Genetics of Glycogen-Storage Disease Type III Workup

  • Author: David H Tegay, DO, FACMG; Chief Editor: Bruce Buehler, MD   more...
 
Updated: Mar 13, 2012
 

Laboratory Studies

Initial laboratory workup should include serial measurements of blood glucose levels, correlated with the time of the last feeding. Because the entire pathway of gluconeogenesis is intact in patients with glycogen-storage disease (GSD) type III (GSD III), they can usually maintain their blood glucose concentrations at acceptable values for several hours after a meal. Even a moderately prolonged fasting study is inadvisable because blood glucose values may fall precipitously and without warning.

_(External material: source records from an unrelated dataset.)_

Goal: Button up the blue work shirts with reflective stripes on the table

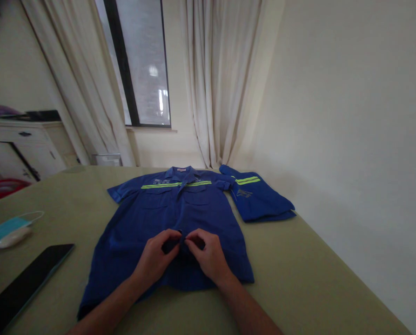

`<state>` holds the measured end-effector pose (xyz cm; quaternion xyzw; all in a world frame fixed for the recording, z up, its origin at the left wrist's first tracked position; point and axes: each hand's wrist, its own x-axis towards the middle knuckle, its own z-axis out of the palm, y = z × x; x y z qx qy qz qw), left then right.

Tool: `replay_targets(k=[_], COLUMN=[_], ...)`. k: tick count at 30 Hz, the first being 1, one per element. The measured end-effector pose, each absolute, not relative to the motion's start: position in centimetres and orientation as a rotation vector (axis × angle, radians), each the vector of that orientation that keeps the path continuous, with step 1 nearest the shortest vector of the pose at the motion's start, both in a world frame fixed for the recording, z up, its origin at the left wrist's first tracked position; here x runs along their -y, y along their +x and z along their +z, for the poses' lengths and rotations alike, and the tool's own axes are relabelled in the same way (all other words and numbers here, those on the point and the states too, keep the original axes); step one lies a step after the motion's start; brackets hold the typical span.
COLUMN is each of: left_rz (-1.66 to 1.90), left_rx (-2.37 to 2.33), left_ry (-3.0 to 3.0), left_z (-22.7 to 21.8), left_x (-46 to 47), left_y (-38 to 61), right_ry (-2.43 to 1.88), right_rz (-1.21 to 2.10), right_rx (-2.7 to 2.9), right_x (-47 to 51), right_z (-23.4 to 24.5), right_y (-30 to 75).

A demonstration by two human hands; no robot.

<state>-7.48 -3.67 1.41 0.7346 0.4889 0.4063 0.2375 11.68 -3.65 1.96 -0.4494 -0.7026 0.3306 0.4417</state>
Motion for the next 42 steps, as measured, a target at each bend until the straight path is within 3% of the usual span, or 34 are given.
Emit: replay_targets(k=[8,21,42], left_rz=[1.103,1.144,1.145], left_rx=[-1.377,-1.103,-1.040], left_ry=[2.140,1.526,1.438], left_z=[0.9,2.0,2.0], left_x=[4.5,3.1,3.6], left_y=[-7.4,-7.8,-7.3], right_ry=[-1.053,-0.976,-0.942], right_rz=[0.717,0.419,0.456], right_rx=[1.856,2.088,1.987], right_x=[3.9,4.3,4.5], right_z=[2.1,2.1,2.0], right_y=[11.9,12.0,11.8])
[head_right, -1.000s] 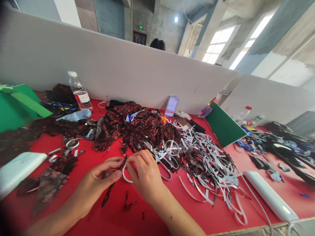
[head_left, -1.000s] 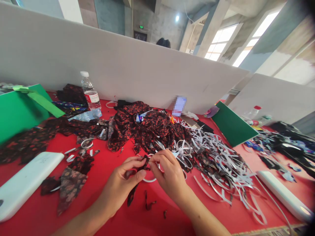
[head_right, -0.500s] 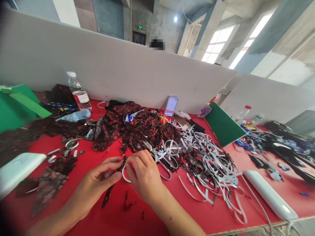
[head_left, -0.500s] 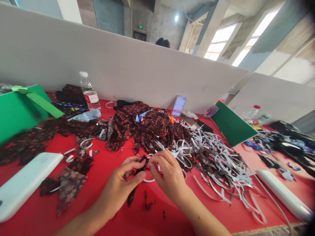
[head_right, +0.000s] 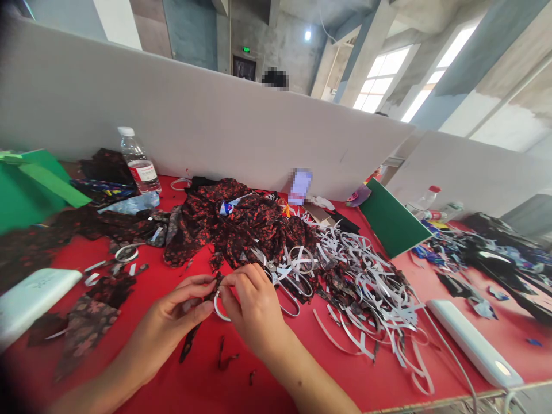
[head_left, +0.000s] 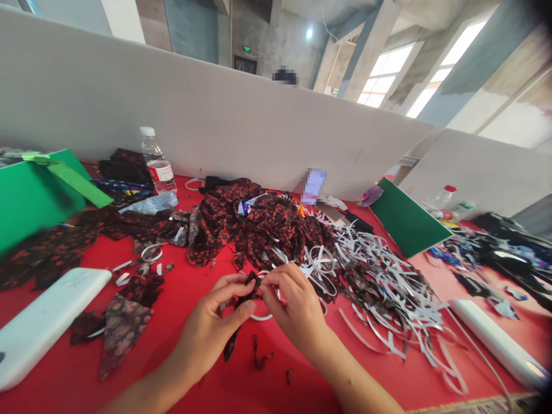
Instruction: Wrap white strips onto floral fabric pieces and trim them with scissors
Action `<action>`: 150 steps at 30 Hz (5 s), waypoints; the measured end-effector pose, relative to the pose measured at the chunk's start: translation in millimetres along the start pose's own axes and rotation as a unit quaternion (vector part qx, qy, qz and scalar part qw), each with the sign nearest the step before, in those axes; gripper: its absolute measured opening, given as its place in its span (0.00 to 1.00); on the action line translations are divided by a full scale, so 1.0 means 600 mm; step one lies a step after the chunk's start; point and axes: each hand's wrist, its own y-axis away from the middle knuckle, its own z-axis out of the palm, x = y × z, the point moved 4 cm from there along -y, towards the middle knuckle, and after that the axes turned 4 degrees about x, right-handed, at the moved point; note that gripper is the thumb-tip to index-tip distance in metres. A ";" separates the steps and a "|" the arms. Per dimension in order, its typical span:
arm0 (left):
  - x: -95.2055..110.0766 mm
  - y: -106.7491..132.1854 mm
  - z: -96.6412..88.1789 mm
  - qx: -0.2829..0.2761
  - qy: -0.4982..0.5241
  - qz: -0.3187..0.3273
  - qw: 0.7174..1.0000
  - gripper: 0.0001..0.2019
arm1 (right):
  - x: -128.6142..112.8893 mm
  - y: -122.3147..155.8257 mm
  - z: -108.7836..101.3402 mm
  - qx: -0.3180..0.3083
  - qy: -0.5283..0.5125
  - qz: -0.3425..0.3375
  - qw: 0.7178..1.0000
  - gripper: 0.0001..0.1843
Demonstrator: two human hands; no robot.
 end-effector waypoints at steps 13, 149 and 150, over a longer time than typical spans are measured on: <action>0.010 0.004 -0.001 -0.002 -0.073 0.034 0.997 0.07 | 0.001 -0.001 0.001 0.020 -0.063 0.076 0.995 0.07; 0.010 -0.002 -0.002 0.009 0.005 -0.044 0.999 0.11 | 0.020 -0.002 0.008 -0.012 -0.093 0.146 0.985 0.06; 0.010 -0.002 -0.001 0.010 0.009 -0.048 0.999 0.11 | 0.019 -0.002 0.008 -0.011 -0.092 0.146 0.985 0.06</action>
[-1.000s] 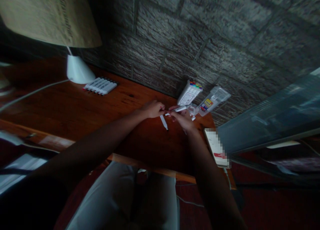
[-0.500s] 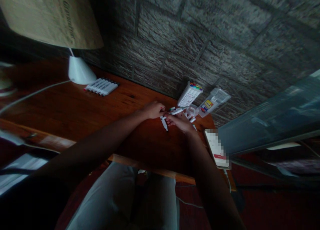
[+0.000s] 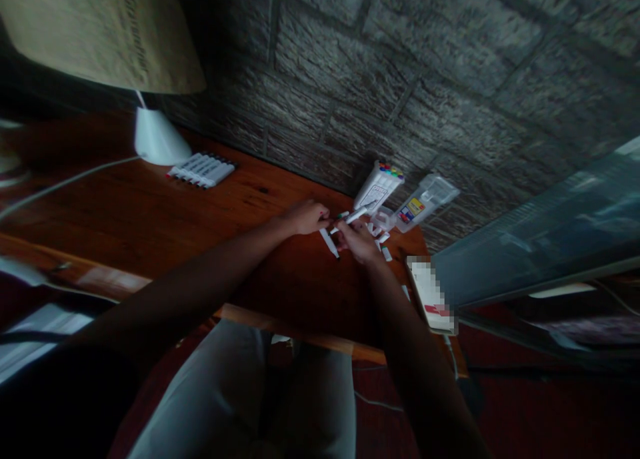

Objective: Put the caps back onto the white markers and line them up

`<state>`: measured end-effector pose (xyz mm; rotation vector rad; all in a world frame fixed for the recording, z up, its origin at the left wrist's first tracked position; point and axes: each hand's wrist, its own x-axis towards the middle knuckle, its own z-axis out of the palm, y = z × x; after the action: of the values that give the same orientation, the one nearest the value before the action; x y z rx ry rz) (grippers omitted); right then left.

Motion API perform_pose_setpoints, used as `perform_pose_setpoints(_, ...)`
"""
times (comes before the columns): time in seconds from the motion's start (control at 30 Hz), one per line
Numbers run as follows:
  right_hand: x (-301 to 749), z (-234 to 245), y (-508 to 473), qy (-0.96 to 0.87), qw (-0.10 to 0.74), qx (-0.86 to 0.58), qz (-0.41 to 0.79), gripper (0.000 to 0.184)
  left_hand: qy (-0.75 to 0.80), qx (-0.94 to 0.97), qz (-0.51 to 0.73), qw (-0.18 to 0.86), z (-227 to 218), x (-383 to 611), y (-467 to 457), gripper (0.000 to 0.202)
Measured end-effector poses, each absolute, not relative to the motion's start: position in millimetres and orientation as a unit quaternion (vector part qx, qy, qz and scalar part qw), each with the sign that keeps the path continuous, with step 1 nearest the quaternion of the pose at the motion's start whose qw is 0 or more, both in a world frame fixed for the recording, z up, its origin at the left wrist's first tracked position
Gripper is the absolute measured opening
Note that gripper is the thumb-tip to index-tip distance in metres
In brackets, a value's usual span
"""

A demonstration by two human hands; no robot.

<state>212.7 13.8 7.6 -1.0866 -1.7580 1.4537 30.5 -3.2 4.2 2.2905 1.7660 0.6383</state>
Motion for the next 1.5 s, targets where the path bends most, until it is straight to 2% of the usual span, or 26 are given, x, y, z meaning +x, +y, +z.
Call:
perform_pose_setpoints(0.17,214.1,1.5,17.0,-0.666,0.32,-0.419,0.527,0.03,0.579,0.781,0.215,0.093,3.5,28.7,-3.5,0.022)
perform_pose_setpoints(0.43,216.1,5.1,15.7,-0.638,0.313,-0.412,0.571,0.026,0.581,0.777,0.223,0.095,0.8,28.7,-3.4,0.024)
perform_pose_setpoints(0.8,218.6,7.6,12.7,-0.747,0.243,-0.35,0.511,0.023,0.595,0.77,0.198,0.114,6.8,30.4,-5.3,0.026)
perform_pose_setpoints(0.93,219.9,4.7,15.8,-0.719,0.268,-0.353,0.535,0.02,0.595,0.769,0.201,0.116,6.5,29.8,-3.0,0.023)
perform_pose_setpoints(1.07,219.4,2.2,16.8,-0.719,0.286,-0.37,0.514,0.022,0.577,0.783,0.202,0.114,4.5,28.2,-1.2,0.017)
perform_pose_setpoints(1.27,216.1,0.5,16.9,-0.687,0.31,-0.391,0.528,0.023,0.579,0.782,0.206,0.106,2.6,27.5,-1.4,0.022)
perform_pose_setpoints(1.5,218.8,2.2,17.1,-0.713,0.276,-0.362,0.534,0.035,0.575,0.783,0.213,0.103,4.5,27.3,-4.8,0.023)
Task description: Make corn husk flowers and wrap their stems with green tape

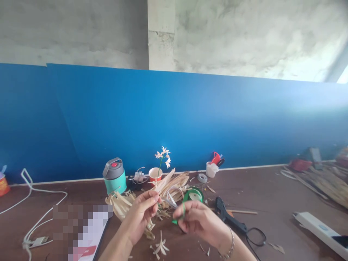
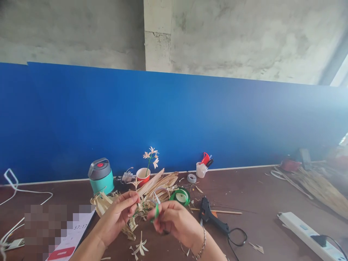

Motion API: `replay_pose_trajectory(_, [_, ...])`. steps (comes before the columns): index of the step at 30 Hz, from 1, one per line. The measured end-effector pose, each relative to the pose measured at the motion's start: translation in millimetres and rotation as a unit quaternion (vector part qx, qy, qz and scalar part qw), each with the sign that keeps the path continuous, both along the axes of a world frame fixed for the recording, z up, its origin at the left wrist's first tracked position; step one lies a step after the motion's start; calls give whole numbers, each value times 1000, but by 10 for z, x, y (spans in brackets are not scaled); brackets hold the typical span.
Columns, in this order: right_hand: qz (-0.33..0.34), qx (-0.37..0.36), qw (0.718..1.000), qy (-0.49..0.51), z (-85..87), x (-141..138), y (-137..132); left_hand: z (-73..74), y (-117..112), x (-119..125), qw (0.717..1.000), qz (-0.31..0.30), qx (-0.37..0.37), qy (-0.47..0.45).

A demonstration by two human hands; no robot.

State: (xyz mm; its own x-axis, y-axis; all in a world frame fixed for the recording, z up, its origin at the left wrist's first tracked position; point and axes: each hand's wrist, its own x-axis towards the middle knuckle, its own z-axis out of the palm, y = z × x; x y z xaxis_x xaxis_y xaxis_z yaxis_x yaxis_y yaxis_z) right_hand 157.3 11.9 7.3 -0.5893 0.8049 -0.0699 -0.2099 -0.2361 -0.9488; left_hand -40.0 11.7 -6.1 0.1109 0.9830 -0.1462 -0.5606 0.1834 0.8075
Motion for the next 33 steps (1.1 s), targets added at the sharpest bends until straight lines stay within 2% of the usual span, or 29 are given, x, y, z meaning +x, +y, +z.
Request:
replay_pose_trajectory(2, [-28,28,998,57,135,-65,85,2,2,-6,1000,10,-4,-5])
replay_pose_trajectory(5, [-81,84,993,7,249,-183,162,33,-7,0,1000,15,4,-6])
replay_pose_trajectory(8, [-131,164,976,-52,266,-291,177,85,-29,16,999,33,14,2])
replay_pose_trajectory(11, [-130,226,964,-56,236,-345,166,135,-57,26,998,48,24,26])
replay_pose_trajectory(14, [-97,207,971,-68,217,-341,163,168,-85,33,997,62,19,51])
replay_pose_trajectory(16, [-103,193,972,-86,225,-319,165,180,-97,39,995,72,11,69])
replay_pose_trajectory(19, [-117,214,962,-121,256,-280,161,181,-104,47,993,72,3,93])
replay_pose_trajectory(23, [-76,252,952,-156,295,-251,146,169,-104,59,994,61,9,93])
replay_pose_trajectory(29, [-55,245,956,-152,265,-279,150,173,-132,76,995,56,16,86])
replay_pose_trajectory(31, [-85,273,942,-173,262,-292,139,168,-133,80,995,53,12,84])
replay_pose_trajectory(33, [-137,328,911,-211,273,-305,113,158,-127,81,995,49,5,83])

A complete panel of liver function studies, including prothrombin levels, is essential. Transaminases levels, which are routinely higher in infants and children, usually fall during pubescence and often return to reference range values. Alterations in prothrombin levels occur only in patients with significant fibrosis and/or cirrhosis.

Obtain a lipid profile. Modest elevations in very low-density lipoprotein cholesterol and triglyceride levels sometimes occur.[19]

Evaluate blood and urine for ketones, especially after a brief fast. Fasting ketosis is prominent.[20]

Obtain blood lactate levels after a brief fast. These levels are occasionally elevated, although rarely to more than a moderate extent.

Blood uric acid levels should also be obtained after a brief fast. These levels, too, are occasionally elevated, although rarely to more than a moderate extent.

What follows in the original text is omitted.